- [What you will do]: The response must be the exact lines from the one that contains "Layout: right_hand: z" through the end of the material, with no pictures and no additional lines.

- [Provided material]:
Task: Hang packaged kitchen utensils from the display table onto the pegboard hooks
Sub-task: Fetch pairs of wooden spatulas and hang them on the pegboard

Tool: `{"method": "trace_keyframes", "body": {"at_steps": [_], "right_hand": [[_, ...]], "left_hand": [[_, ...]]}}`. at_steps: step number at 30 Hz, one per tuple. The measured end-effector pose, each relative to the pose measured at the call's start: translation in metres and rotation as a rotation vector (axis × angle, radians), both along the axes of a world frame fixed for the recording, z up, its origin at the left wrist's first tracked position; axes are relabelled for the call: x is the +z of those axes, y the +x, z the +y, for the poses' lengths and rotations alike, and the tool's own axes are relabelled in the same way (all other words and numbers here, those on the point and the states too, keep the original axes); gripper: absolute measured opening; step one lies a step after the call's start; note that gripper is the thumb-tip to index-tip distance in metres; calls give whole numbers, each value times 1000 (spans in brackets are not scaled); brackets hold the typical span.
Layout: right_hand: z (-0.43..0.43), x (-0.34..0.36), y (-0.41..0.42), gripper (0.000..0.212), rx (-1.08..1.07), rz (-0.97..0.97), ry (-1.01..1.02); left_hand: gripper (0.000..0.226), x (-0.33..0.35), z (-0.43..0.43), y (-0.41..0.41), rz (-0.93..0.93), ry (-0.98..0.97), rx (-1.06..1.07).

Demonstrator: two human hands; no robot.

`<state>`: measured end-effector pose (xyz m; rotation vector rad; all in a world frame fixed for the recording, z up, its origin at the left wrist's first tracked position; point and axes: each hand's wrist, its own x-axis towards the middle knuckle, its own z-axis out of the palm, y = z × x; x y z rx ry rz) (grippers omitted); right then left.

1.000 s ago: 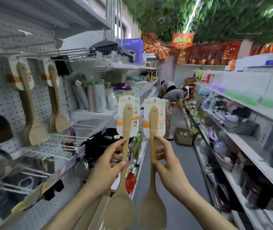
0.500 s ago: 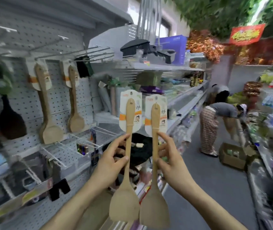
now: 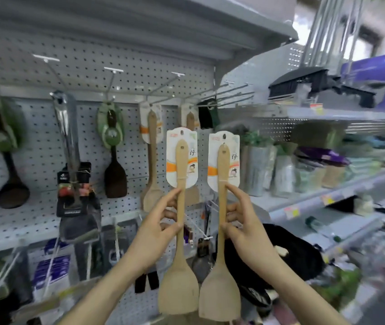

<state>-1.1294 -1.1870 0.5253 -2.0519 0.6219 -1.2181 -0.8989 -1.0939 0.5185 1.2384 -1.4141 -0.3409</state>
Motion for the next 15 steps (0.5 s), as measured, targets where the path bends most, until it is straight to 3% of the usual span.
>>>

- [Written reply]:
Layout: right_hand: z (-0.43..0.43), x (-0.34..0.36), y (-0.41..0.42), gripper (0.000..0.212), rx (-1.08..1.07), rz (-0.97..0.97), ry (-1.01..1.02); left_hand: gripper (0.000..0.226), x (-0.33..0.35), z (-0.43..0.43), y (-0.41..0.41), rz (-0.93..0.93), ry (-0.98..0.97), rx (-1.06..1.07).

Demonstrator: two human hands; no robot.

`<state>`: measured end-effector pose (xyz m; rotation vector rad; all in a world frame fixed for the recording, z up, its origin at the left wrist's first tracked position; point and axes: each hand's wrist, its own x-axis towards the middle knuckle, its own z-axis out of the palm, y = z × x; x y z rx ry rz) (grippers omitted); right then left.

1.000 s ago: 
0.500 s ago: 
now: 

<state>-1.1294 -1.1870 0.5253 -2.0519 0.6219 -1.2181 -0.8989 -1.0939 0.5185 1.2384 -1.4141 -0.3409</state>
Motion for the next 15 steps (0.5 s), as measured, targets where the path bends most, until it is straight to 3% of the usual span.
>>>

Nothing further is required for this exercise.